By Matt Buxton firstname.lastname@example.org
FAIRBANKS — There’s nearly 80 years of experience in utilities, management and engineering between the two candidates for Seat B on the Interior Gas Utility Board.
Incumbent Mike Meeks, the board’s chair, is in charge of public works at Fort Wainwright Army Base and has a career in the Army since 1979. His challenger Clark Milne has worked in Fairbanks as a civil engineer for 40 years.
The seven-member board has four at-large seats elected by the voters and three seats that are each appointed by one of the local governments. This is the second time IGU board seats have been up for election since the utility was formed by the local governments in 2012.
This summer marked the installation of 70 miles of lines in the North Pole area, but the future of the utility and the overall effort to bring natural gas to the Interior is still far from certain.
The two found agreement with each other on nearly every issue facing the utility.
One of the biggest issues facing the utility is the state’s plan to purchase the private Fairbanks Natural Gas, which serves the city of Fairbanks.
Both Meeks and Milne would like to see the Interior Gas Utility take over ownership of Fairbanks Natural Gas and unify distribution and storage.
“One of the best fallouts is if the two are merged they’ll merge their thinking in storage,” Milne said. “Having two utilities meant we would have to build them separately, now the sum can be optimized.”
Ultimately, the decision will be up to the state, which is currently exploring transferring the management of Fairbanks Natural Gas to either IGU, the city of Fairbanks or the Golden Valley Electric Association.
“Which one of those is a gas utility that has already been through the (Regulatory Commission of Alaska)? There’s only one answer to that, and it’s IGU,” Meeks said. “To me, a gas utility should be the one that takes over a gas utility.”
They both support a postage stamp rate that would charge all of the utility’s customers the same price regardless of where they are in the borough.
“Everyone in the public has contributed through taxes so we need to have a community solution and not give one set of residents an advantage over another,” Meeks said.
Milne agreed it was an important issue of fairness, and said equal prices for customers will be “much less distracting” for the public.

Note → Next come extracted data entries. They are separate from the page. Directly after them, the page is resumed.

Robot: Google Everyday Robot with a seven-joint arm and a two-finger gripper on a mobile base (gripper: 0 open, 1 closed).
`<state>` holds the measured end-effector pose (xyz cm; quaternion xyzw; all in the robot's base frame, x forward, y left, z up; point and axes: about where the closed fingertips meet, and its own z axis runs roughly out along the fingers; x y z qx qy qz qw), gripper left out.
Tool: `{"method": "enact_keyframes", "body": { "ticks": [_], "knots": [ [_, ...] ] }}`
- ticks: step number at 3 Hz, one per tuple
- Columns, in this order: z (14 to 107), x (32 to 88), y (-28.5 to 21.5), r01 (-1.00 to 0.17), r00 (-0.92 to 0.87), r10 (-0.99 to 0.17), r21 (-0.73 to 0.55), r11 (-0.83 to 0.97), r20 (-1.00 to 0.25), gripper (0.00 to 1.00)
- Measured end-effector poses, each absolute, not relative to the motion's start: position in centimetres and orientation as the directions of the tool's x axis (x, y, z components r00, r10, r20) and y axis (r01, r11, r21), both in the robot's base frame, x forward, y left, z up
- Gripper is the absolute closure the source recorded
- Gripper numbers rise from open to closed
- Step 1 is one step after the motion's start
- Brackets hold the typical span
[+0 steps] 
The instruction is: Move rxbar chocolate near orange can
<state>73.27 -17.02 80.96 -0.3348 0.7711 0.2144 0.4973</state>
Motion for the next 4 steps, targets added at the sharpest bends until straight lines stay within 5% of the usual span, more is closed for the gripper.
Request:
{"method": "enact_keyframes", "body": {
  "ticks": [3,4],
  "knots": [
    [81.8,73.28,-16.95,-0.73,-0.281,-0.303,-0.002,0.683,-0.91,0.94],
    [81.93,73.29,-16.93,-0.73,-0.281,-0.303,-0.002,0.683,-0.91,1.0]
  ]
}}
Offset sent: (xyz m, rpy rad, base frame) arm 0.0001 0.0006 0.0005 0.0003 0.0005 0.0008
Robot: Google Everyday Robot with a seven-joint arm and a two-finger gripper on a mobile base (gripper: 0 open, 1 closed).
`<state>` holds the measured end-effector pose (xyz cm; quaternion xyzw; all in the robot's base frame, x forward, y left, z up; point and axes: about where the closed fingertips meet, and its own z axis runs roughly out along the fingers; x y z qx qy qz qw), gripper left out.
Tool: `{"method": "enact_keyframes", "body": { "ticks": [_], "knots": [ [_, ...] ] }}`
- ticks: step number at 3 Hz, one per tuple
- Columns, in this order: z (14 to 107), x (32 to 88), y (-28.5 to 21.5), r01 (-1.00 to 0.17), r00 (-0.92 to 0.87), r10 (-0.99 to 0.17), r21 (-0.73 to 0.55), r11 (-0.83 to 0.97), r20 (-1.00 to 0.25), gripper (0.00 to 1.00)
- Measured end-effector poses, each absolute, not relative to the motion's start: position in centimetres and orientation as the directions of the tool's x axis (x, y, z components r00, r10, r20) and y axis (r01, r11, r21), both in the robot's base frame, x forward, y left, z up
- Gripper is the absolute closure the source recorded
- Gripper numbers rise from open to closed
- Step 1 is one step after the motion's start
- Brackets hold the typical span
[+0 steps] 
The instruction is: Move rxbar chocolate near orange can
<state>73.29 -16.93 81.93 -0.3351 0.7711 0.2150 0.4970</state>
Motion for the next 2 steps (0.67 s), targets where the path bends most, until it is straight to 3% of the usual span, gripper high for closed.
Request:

Both are advocates for pushing IGU to continue to build out its second phase of distribution lines even though the state’s efforts to get additional gas to the Interior have been delayed.
“I believe they need to continue construction with Phase 2, and it can be informed with what was discovered in Phase 1. There were complications of right of way with the clearing,” Milne said.
Meeks said it’s important for the utility to not lose momentum.
“I don’t want to see a pause,” Meeks said. “We’ve got the momentum going. … I’m worried that if we stop and wait for a year it might be hard to start back.”
Neither Milne nor Meeks are currently on natural gas.
Meeks’ home is in an area that was originally within the IGU build-out plan and Milne lives in the city of Fairbanks.
Both said they would sign up for service once it becomes available.
Meeks said not only does it offer a good price for heating, that it has the added benefit of making a home more valuable.
“If you ever sell your home, you can tell people, ‘I’ve hooked up to natural gas,’” Meeks said. “And also my wife wants to be able to cook on a gas stove.”
Milne also said he plans to become a customer, noting the importance of using a cleaner burning fuel to help reduce air pollution.
“I intend to shift to gas,” Milne said. “I’m hoping to be one of the thousands in Fairbanks to switch to residential space and I hope we get a lot to convert in North Pole because I am concerned about the air quality and the cost of fuel.”
With the two candidates largely agreeing on everything, it will come down to the experience of each candidate. And on that front, the both have deep wells of knowledge when it comes to projects, utilities and management.
Meeks has plenty of direct experience in utilities.
“For all those years I’ve been dealing with some form of utilities, water, sewer, coal, electric or steam, I’ve been dealing with it,” Meeks said.
He’s also served on the board since the creation of the Interior Gas Utility and was picked by fellow board members to chair the board after Bob Shefchik left to lead the state’s efforts to find a new source of natural gas.
“I need to give back to the community and it’s one heck of a giveback,” Meeks said. “I love complex problems and challenge, and this is one complex challenge.”
Milne is newer to the Interior Gas Utility, but followed it closely for the last year and a half as part of his job with a civil engineering firm.
“I’ve been doing civil engineering and work with projects and finances and management that whole time,” Milne said. “I am semi-retired so I have the time to commit to it, so this really, really important need gets handled. … I’m glad to offer myself part of the solution.”
Milne was also nothing but complimentary of the work the board has done and the work Meeks has personally put into the project.
“I’m going to be very comfortable if Mike Meeks wins,” Milne said. “That sounds good, I’ll shake his hand and I won’t have one moment’s worry that he’ll do an absolutely marvelous job. I hope to do the same if the public votes me in.”
The municipal election is Tuesday, Oct. 6. Early voting is already available at the borough administrative building.